● The records:
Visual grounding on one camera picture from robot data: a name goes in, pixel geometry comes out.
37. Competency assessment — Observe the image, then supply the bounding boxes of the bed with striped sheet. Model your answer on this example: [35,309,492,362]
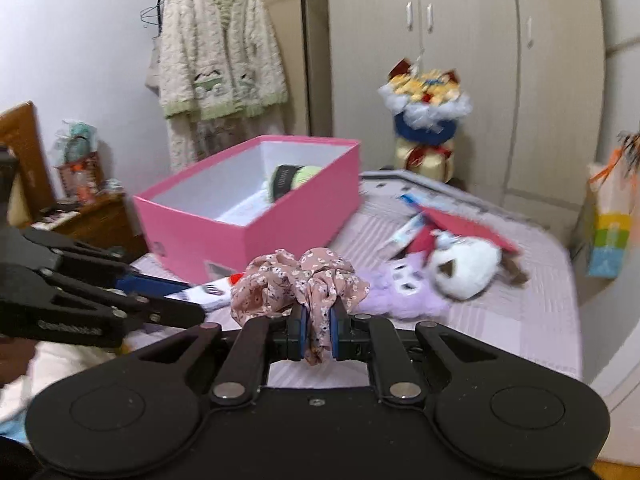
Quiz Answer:
[120,167,584,391]

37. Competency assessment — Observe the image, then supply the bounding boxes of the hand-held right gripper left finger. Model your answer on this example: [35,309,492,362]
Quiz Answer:
[127,304,307,407]

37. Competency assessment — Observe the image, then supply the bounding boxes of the white paper bag colourful stripes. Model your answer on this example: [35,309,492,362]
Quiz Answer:
[582,160,637,278]

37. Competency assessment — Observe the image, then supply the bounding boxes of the black and green rolled socks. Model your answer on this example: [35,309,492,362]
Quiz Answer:
[267,164,321,203]

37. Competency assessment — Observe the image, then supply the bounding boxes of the white fluffy blanket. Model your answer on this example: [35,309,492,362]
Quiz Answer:
[0,342,118,422]

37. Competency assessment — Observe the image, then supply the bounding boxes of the bundle of black hair ties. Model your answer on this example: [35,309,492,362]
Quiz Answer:
[617,130,640,182]

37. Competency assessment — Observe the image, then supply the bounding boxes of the white fleece pajama pants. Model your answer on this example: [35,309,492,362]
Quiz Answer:
[165,105,287,173]

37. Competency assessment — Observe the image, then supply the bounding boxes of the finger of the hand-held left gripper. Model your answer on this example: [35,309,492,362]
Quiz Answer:
[41,268,207,334]
[24,226,193,298]

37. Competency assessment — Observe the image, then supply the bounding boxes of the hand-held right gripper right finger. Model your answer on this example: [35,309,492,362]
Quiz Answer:
[329,300,506,407]

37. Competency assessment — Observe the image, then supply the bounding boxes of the wooden headboard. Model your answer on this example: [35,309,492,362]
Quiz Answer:
[0,101,57,228]

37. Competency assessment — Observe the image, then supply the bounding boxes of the wire clothes hanger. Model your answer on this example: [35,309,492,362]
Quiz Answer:
[140,2,164,36]

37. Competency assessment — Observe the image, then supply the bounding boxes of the pink cardboard box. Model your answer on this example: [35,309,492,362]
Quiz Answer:
[132,135,362,286]

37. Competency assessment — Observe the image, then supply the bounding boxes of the white plush toy red hat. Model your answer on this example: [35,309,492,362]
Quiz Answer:
[407,205,532,303]

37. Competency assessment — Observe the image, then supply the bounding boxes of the wooden nightstand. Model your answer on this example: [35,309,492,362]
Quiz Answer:
[35,192,149,263]

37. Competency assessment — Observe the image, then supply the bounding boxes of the person's left forearm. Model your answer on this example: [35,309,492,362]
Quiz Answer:
[0,337,36,388]

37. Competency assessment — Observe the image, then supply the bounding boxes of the purple plush toy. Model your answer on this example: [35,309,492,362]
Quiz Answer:
[360,252,451,321]

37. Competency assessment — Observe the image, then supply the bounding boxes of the flower bouquet blue wrap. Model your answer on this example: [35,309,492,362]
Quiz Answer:
[377,57,473,142]

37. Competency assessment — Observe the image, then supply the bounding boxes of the beige wardrobe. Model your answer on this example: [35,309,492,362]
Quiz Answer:
[300,0,617,231]

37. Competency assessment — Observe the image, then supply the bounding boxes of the pink floral scrunchie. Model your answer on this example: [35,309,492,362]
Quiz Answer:
[230,247,371,367]

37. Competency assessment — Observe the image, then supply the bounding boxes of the cream green cardigan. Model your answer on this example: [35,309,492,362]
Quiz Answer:
[159,0,290,120]

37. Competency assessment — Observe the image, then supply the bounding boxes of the white blue tissue packet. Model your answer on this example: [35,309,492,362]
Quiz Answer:
[175,272,247,312]

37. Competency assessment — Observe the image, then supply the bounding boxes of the orange patterned gift bag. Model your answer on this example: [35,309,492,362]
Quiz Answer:
[54,152,107,206]

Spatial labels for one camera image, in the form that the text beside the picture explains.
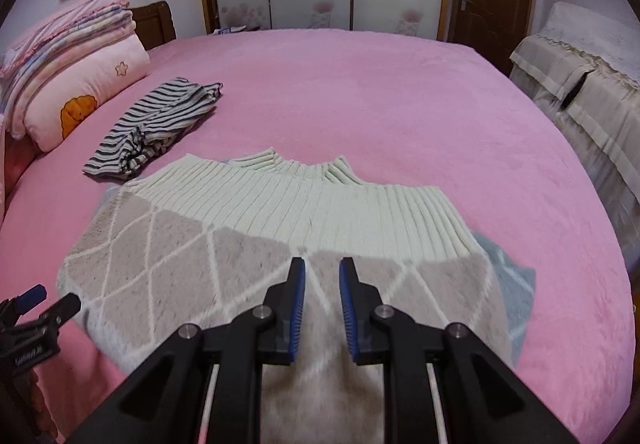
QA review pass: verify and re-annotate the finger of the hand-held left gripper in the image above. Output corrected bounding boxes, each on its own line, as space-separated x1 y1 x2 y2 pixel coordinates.
29 293 82 327
14 285 48 314

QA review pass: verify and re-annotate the pink pillow with flower print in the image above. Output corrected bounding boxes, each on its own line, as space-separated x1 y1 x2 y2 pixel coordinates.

● Task:
Each record should be given again exactly, with no picture carried over.

● Answer to this task:
Visual grounding on one camera picture from robot data: a name goes in, pixel geometry comes out.
37. Competency assessment — Observe the image, then supply the bounding boxes of the bed with striped sheet. Model your answer on this example: [35,309,492,362]
Quiz Answer:
[120,167,584,391]

37. Competency assessment — Observe the image, then supply the bounding boxes of the hand-held right gripper left finger. Model your answer on this example: [35,309,492,362]
Quiz Answer:
[127,304,307,407]

37. Competency assessment — Observe the image, then supply the bounding boxes of the white paper bag colourful stripes. Model your answer on this example: [35,309,492,362]
Quiz Answer:
[582,160,637,278]

37. Competency assessment — Observe the image, then supply the bounding boxes of the black and green rolled socks. Model your answer on this example: [35,309,492,362]
Quiz Answer:
[267,164,321,203]

37. Competency assessment — Observe the image, then supply the bounding boxes of the white fluffy blanket. Model your answer on this example: [35,309,492,362]
Quiz Answer:
[0,342,118,422]

37. Competency assessment — Observe the image, then supply the bounding boxes of the bundle of black hair ties. Model your answer on this example: [35,309,492,362]
Quiz Answer:
[617,130,640,182]

37. Competency assessment — Observe the image, then supply the bounding boxes of the white fleece pajama pants. Model your answer on this example: [35,309,492,362]
Quiz Answer:
[165,105,287,173]

37. Competency assessment — Observe the image, then supply the bounding boxes of the finger of the hand-held left gripper. Model your answer on this example: [35,309,492,362]
Quiz Answer:
[41,268,207,334]
[24,226,193,298]

37. Competency assessment — Observe the image, then supply the bounding boxes of the hand-held right gripper right finger. Model your answer on this example: [35,309,492,362]
Quiz Answer:
[329,300,506,407]

37. Competency assessment — Observe the image, then supply the bounding boxes of the wooden headboard. Model your answer on this example: [35,309,492,362]
Quiz Answer:
[0,101,57,228]

37. Competency assessment — Observe the image, then supply the bounding boxes of the wire clothes hanger. Model your answer on this example: [35,309,492,362]
Quiz Answer:
[140,2,164,36]

37. Competency assessment — Observe the image, then supply the bounding boxes of the pink cardboard box. Model your answer on this example: [35,309,492,362]
Quiz Answer:
[132,135,362,286]

37. Competency assessment — Observe the image, then supply the bounding boxes of the white plush toy red hat. Model your answer on this example: [35,309,492,362]
Quiz Answer:
[407,205,532,303]

37. Competency assessment — Observe the image, then supply the bounding boxes of the wooden nightstand. Model your answer on this example: [35,309,492,362]
Quiz Answer:
[35,192,149,263]

37. Competency assessment — Observe the image, then supply the bounding boxes of the person's left forearm. Model your answer on this example: [35,309,492,362]
Quiz Answer:
[0,337,36,388]

37. Competency assessment — Observe the image, then supply the bounding boxes of the purple plush toy. Model your answer on this example: [35,309,492,362]
Quiz Answer:
[360,252,451,321]

37. Competency assessment — Observe the image, then supply the bounding boxes of the flower bouquet blue wrap. Model your answer on this example: [35,309,492,362]
Quiz Answer:
[377,57,473,142]

37. Competency assessment — Observe the image, then supply the bounding boxes of the beige wardrobe. Model your answer on this example: [35,309,492,362]
Quiz Answer:
[300,0,617,231]

37. Competency assessment — Observe the image, then supply the bounding boxes of the pink floral scrunchie. Model your answer on this example: [35,309,492,362]
Quiz Answer:
[230,247,371,367]

37. Competency assessment — Observe the image, then supply the bounding boxes of the cream green cardigan. Model your answer on this example: [35,309,492,362]
Quiz Answer:
[159,0,290,120]

37. Competency assessment — Observe the image, then supply the bounding boxes of the white blue tissue packet. Model your answer on this example: [35,309,492,362]
Quiz Answer:
[175,272,247,312]

37. Competency assessment — Observe the image, then supply the bounding boxes of the orange patterned gift bag. Model your answer on this example: [35,309,492,362]
Quiz Answer:
[54,152,107,206]

Spatial labels for one camera image, in the form that the text beside the picture explains.
QA review pass: verify and re-annotate the finger of the hand-held left gripper in the image above. Output corrected bounding boxes, each on its own line, as space-separated x1 y1 x2 y2 pixel coordinates.
29 293 82 327
14 285 48 314

QA review pass: verify and re-annotate the pink pillow with flower print in the image above. Output corrected bounding boxes, each on its own line, as space-separated x1 y1 x2 y2 pixel coordinates.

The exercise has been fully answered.